TL;DR

Data cleaning allows us to identify and correctly handle potentially problematic records in our dataset. This post will take you through how to identify a range of potential issues and numerous methods that can be used to deal with such records.

Introduction

Data cleaning is a task that plays a major role in many data analysis projects. Data cleaning is the process of detecting, and then potentially correcting, corrupt or inaccurate records from your data. These records can occur for a range of reasons including data input errors, data missing due to not being recorded or faults in measurement methodologies of technologies (analytic machine errors for example). This is a vast topic with many nuances, in this post we will look to provide an introduction to some of the most common data cleaning tasks you may need to perform.

An initial look

Before we start diving into our data, it is worth spending some time checking our data follows a few basic features. In this post, we will use data from the Mental Health in Tech Survey from 2016.

mht_data <- read.csv("/Users/jonahthomas/R_projects/health_stack/static/files/mental-heath-in-tech-2016_20161114.csv")
#remember, if you have created a project then move the data file into the project directory

This is a big dataframe and we will not use all of it in this post, instead we will use several variables to examine several different data cleaning techniques. First however, lets look at the dataset as a whole.

Renaming columns

There are a number of things we may want to check including the variable names within our dataframe.

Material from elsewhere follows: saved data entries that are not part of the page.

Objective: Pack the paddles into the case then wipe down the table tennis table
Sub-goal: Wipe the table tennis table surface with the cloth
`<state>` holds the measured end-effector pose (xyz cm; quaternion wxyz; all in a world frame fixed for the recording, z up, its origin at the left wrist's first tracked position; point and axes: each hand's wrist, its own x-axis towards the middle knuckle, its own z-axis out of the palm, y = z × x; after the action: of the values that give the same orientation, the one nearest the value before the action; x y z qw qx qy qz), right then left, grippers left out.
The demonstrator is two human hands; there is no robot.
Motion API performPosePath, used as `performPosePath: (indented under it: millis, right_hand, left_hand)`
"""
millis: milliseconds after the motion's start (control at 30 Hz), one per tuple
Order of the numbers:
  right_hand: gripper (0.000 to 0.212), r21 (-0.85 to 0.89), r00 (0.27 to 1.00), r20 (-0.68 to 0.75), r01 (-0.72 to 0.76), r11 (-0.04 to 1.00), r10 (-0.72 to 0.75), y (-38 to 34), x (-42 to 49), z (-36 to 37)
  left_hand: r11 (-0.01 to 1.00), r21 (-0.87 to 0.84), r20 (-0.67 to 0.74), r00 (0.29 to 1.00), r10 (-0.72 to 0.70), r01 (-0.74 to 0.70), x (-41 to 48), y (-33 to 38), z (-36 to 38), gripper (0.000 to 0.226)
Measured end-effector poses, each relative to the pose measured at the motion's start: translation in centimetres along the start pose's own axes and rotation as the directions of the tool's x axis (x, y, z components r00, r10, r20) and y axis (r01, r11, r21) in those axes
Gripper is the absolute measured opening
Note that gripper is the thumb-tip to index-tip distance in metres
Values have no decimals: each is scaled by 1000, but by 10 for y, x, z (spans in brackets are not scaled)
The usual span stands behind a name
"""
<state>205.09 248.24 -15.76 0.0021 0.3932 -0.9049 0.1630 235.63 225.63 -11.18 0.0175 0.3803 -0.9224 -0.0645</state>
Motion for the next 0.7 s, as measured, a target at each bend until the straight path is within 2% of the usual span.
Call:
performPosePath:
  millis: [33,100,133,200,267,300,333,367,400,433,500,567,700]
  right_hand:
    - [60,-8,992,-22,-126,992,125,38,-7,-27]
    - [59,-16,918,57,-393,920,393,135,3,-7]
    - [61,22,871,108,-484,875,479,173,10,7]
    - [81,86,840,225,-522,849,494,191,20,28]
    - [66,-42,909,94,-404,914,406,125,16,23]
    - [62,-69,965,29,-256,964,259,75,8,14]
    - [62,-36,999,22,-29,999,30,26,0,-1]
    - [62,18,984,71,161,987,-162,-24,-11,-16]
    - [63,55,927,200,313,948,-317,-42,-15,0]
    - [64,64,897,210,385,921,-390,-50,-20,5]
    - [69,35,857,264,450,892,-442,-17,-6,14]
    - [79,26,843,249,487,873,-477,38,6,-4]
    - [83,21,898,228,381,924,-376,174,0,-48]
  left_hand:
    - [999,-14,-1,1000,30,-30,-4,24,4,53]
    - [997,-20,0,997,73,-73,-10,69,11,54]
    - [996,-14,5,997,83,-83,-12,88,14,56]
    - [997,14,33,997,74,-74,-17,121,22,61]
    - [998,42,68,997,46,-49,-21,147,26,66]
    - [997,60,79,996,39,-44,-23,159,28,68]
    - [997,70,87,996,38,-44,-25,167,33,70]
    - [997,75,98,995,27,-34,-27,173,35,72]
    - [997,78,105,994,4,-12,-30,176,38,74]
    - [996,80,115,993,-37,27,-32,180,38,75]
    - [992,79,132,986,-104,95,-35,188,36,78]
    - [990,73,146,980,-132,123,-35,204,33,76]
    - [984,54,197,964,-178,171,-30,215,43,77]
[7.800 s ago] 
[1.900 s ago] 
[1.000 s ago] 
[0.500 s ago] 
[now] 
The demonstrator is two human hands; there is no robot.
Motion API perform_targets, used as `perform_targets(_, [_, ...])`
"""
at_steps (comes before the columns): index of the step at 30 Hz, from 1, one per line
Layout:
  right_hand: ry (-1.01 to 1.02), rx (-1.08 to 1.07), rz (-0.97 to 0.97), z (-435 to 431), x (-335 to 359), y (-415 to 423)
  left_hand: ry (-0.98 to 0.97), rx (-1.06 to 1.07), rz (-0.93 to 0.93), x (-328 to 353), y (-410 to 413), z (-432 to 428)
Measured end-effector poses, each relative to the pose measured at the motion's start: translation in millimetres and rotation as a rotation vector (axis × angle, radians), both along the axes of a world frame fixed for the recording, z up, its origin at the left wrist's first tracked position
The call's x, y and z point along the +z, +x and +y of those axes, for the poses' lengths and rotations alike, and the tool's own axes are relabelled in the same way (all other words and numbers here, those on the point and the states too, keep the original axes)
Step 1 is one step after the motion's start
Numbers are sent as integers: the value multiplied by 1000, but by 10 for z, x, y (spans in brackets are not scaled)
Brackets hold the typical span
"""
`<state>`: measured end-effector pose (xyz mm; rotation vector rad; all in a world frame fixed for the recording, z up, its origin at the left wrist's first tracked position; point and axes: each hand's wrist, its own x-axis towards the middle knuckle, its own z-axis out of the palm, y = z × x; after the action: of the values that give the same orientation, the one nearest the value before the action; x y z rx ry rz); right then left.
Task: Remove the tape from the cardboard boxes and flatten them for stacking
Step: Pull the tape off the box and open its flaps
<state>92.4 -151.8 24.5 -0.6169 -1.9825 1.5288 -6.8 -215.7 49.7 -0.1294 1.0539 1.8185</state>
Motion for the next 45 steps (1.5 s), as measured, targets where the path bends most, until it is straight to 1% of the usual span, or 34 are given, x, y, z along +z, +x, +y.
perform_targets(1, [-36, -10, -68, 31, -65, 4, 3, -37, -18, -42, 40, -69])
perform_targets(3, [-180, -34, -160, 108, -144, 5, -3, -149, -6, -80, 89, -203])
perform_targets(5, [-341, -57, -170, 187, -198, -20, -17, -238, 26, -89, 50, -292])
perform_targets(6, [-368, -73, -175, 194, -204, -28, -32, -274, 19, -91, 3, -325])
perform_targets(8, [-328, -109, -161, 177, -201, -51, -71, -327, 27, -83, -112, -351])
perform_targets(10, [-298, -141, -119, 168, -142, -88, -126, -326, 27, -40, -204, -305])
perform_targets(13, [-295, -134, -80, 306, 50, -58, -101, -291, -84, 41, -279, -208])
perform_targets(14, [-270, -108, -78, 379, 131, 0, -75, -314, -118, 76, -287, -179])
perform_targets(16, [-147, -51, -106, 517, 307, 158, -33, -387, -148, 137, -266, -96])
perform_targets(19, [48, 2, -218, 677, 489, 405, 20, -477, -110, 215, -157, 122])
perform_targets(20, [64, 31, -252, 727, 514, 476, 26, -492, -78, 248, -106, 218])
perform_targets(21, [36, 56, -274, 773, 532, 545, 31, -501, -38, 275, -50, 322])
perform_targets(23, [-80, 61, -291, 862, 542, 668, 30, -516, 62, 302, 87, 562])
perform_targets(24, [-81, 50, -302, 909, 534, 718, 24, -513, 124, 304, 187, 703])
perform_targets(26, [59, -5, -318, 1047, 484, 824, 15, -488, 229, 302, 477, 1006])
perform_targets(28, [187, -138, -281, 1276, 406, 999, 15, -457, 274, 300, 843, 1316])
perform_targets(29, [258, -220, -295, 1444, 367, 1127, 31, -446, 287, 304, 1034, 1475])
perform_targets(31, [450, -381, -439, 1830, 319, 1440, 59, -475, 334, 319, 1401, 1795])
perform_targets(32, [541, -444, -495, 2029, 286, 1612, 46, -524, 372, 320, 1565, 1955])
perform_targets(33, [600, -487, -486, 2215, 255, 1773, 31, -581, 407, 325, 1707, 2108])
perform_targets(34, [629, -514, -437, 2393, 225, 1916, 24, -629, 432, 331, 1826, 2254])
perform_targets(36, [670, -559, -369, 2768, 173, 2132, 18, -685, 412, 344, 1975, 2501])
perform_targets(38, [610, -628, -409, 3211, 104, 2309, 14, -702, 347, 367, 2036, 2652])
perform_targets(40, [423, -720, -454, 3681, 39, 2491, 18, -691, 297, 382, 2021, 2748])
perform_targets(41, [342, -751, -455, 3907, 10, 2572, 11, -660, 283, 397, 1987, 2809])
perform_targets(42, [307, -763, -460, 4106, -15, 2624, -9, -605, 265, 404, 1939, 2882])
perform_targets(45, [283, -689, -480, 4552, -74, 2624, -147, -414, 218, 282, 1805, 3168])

#get the column names then select the first 5
colnames(mht_data)[1:5] 
## [1] "Are.you.self.employed."                                                           
## [2] "How.many.employees.does.your.company.or.organization.have."                       
## [3] "Is.your.employer.primarily.a.tech.company.organization."                          
## [4] "Is.your.primary.role.within.your.company.related.to.tech.IT."                     
## [5] "Does.your.employer.provide.mental.health.benefits.as.part.of.healthcare.coverage."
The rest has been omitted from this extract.